I've always been very " picky" with women.

I think you are right some guys act very " cheesy" and some women pretend to be clueless. I guess its comes down to personal boundaries.

But I think there's some substance to what Steve is saying. Some men are just like that. Not talking about the " cheesy " ones, but maybe some men perceive the dynamics of those things differently.


----------



## Omego (Apr 17, 2013)

Caribbean Man said:


> Can men and women really be " just friends?"


I actually haven't watched the video yet so the answer to my question may found within. 

My question for the OP is: what does it mean concretely to be friends with a member of the opposite sex? 

A couple of examples:

-Outside of a work context (ie. an old friend from college): would it mean going out together, calling to discuss problems or just to see how the other is doing, sharing personal issues., etc. 

-Within he context of work (ie. a more recent friend): would it mean going to lunch together on a regular basis, going for coffee breaks together, confiding in each other about work and personal issues, etc.?

I think the above are examples of how friends behave with each other and as a married woman, there are no heterosexual men I would have this kind of relationship with. I just feel as though it would be asking for trouble. I wouldn't be comfortable with my husband having these kind of relationships either.

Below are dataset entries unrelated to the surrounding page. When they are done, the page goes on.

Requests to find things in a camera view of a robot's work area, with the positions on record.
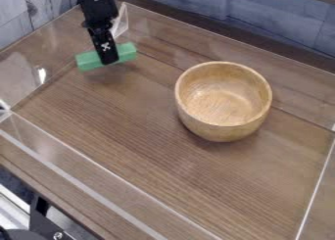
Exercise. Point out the clear acrylic tray wall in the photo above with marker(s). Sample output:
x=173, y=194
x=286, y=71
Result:
x=111, y=206

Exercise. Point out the round wooden bowl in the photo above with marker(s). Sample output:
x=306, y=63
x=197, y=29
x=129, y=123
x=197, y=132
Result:
x=223, y=100

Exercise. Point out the black table leg bracket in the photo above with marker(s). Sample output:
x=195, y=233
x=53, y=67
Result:
x=52, y=224

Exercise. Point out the green rectangular block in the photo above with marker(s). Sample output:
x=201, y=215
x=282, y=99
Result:
x=88, y=60

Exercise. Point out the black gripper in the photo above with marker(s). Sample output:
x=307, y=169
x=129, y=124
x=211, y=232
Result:
x=99, y=13

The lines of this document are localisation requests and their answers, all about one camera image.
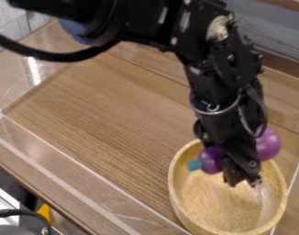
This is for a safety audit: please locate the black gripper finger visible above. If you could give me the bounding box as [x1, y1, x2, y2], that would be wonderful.
[222, 143, 262, 187]

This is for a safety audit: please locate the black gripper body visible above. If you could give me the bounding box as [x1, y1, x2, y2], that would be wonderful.
[182, 17, 268, 160]

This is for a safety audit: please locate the purple toy eggplant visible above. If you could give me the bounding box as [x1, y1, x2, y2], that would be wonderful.
[187, 129, 282, 174]

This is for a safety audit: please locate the brown wooden bowl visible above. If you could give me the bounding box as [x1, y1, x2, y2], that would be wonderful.
[168, 140, 288, 235]

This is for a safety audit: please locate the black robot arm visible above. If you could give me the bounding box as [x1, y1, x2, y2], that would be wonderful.
[7, 0, 267, 186]

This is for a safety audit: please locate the black yellow device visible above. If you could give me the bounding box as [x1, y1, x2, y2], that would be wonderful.
[0, 162, 92, 235]

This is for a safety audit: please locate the black cable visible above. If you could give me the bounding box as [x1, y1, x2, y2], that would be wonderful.
[0, 28, 126, 63]

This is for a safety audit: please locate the clear acrylic front wall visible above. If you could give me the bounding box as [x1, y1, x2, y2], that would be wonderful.
[0, 113, 191, 235]

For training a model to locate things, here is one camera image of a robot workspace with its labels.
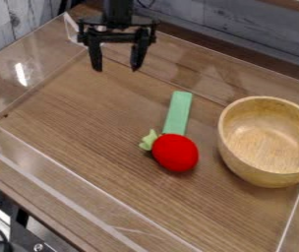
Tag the clear acrylic corner bracket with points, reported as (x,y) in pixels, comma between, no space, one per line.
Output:
(72,30)

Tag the red plush strawberry toy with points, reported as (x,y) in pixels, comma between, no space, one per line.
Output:
(172,150)

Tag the green rectangular block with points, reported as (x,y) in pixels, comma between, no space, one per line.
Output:
(176,119)

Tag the clear acrylic tray wall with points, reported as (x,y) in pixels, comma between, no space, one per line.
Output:
(84,214)

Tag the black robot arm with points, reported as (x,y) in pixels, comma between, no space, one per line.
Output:
(119,11)

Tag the black metal table frame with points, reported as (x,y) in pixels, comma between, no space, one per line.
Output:
(24,241)

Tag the wooden bowl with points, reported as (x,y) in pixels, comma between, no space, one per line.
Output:
(258,140)

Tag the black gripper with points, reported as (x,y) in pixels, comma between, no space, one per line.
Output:
(137,31)

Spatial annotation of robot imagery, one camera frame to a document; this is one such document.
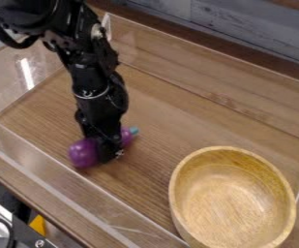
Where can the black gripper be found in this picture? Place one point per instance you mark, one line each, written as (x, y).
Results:
(100, 110)

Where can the purple toy eggplant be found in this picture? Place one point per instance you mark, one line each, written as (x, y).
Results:
(84, 151)

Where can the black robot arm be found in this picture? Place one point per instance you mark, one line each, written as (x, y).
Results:
(70, 30)

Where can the brown wooden bowl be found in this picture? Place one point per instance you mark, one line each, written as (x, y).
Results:
(232, 200)

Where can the yellow black equipment base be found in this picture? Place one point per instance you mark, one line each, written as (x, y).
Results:
(14, 208)

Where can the clear acrylic corner bracket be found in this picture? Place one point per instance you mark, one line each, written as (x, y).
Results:
(106, 24)

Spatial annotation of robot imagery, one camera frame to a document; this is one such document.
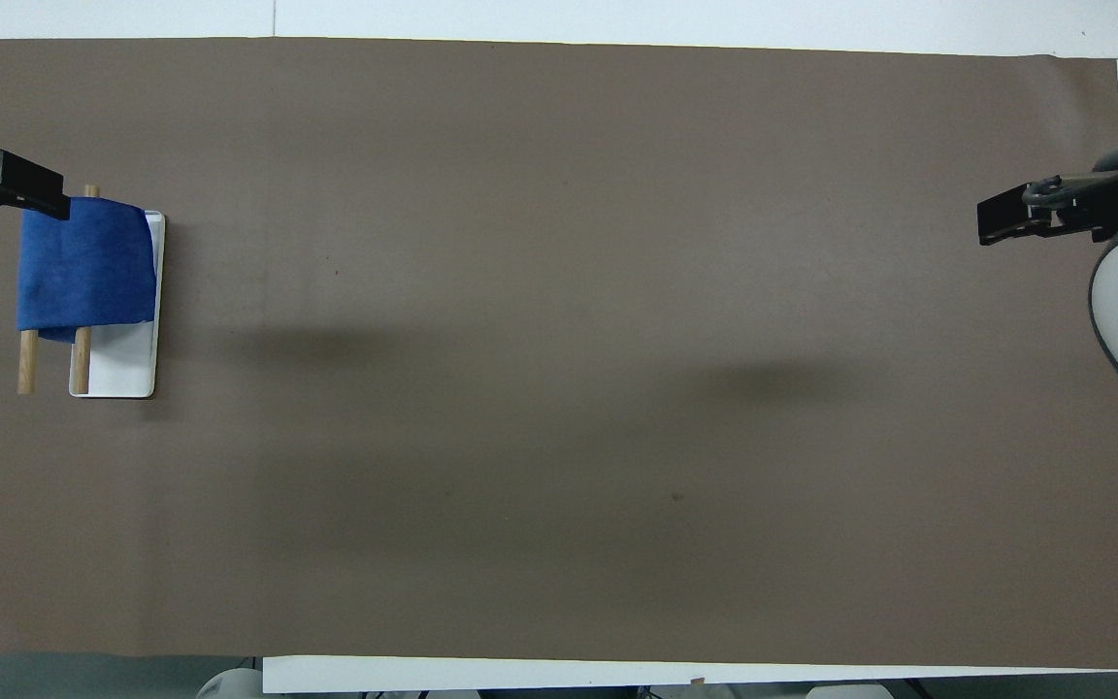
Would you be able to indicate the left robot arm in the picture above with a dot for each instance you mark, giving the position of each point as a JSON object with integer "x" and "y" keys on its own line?
{"x": 229, "y": 684}

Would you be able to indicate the wooden towel rack white base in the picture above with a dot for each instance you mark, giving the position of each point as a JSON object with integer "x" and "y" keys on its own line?
{"x": 122, "y": 364}

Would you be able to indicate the blue towel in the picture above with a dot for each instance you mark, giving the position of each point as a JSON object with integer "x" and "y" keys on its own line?
{"x": 83, "y": 267}

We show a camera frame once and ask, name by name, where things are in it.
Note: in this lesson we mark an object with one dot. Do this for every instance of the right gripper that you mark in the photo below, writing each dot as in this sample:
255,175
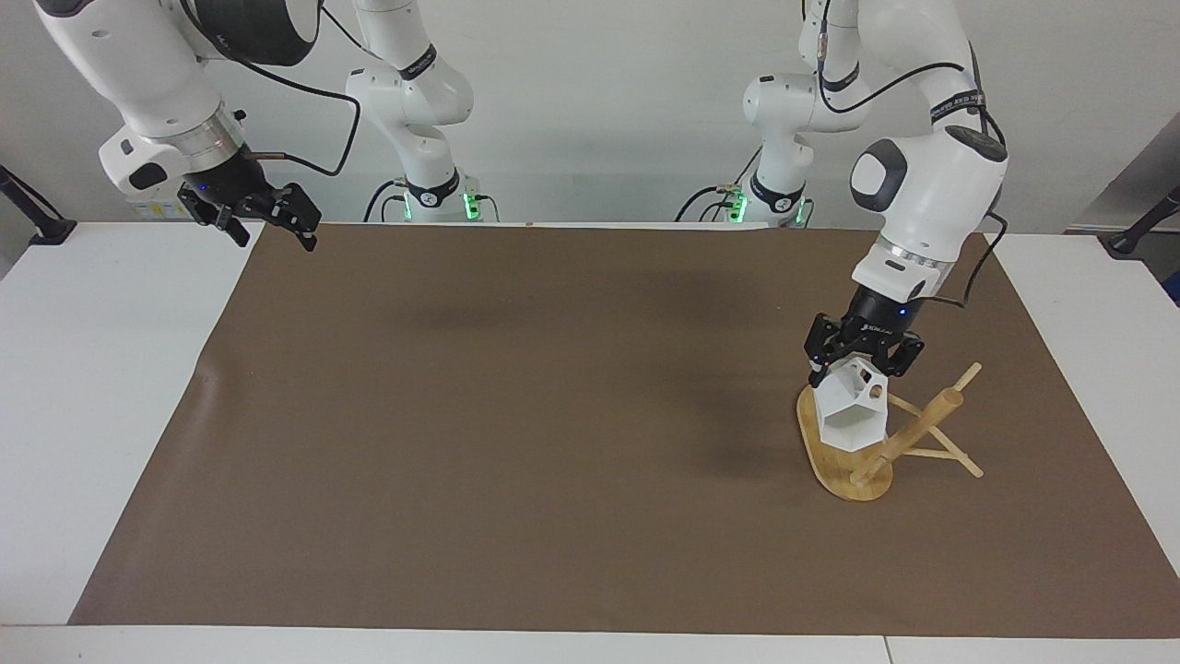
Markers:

There is a difference, however, between friends and acquaintances.


----------



## Caribbean Man (Jun 3, 2012)

Anonymous Person said:


> I'm bisexual (fully), so where does that leave me? Do I get rid of all my friends?
> 
> Just looking for your opinion.


I'm not telling anyone to get rid of their OSF's because I have OSF's.

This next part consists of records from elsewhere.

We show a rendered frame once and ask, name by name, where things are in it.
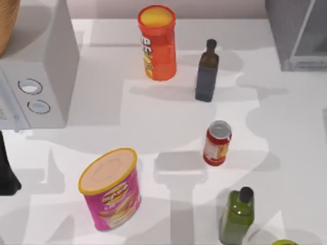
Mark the red and white can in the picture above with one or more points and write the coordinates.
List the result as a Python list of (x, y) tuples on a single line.
[(217, 145)]

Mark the dark brown bottle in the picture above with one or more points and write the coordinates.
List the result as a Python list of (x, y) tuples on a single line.
[(206, 74)]

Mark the tall orange can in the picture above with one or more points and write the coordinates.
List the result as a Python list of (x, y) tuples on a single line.
[(159, 48)]

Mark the pink can with yellow lid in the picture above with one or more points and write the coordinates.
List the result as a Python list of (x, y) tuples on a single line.
[(112, 194)]

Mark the green bottle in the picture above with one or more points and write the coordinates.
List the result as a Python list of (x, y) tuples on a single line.
[(237, 219)]

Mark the pale blue microwave knob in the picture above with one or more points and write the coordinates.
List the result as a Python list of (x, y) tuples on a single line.
[(38, 106)]

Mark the pale microwave oven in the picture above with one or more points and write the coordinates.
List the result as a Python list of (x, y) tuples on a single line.
[(38, 63)]

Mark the white microwave knob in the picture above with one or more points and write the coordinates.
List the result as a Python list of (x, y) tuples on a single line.
[(29, 86)]

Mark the grey cabinet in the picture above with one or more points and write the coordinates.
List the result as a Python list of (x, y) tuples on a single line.
[(299, 33)]

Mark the yellow-green round object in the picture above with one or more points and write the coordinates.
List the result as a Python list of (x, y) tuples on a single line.
[(284, 242)]

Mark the woven wicker basket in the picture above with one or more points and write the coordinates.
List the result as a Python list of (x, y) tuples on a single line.
[(6, 23)]

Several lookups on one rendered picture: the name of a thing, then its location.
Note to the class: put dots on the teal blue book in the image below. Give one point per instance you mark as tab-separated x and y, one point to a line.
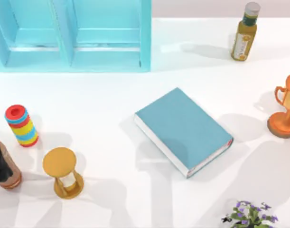
180	126

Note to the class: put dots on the yellow-green bottle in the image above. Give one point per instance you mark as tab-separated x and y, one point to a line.
244	40

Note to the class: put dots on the orange trophy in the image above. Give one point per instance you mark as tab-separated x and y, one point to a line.
283	118

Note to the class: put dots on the stack of coloured rings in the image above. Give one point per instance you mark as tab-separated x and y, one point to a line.
22	127

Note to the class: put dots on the wooden hourglass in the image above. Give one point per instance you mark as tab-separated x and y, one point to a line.
61	166

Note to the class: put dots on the light blue rack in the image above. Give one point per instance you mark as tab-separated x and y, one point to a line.
106	35

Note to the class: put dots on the purple flower plant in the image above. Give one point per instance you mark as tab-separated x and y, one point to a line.
250	215

But what I'm asking is for your experience and opinion.
Yours seem unique, so what are your boundaries?


----------



## H30 (Nov 23, 2013)

My best friend is a man, but he is gay, so no threat there. I prefered male friends in the past, as women tend to be catty and I seem to attract the borderline personality women. I have a couple of female friends now, but we honestly aren't that close. 
I have really haven't developed any NEW friendships with males, the one that wants to be my friend has also expressed interest in me romantically several times and so I keep myself at a distance.


----------



## 12345Person (Dec 8, 2013)

Caribbean Man said:


> I'm not telling anyone to get rid of their OSF's because I have OSF's.
> 
> But what I'm asking is for your experience and opinion.
> Yours seem unique, so what are your boundaries?


*I avoid excessive physical contact with my friends* 
*I don't share personal information about my marriage to my friends.*
*I don't spend time alone 1-1 with any of my friends.*
I don't have Facebook, Twitter, etc.
*I text/call my friends infrequently.*
I avoid flirtatious conversation with my friends.

*My best friend is the exception to those rules.*

Other boundaries would be not drinking if my husband is not present, not being nude in front of others or flirting with others.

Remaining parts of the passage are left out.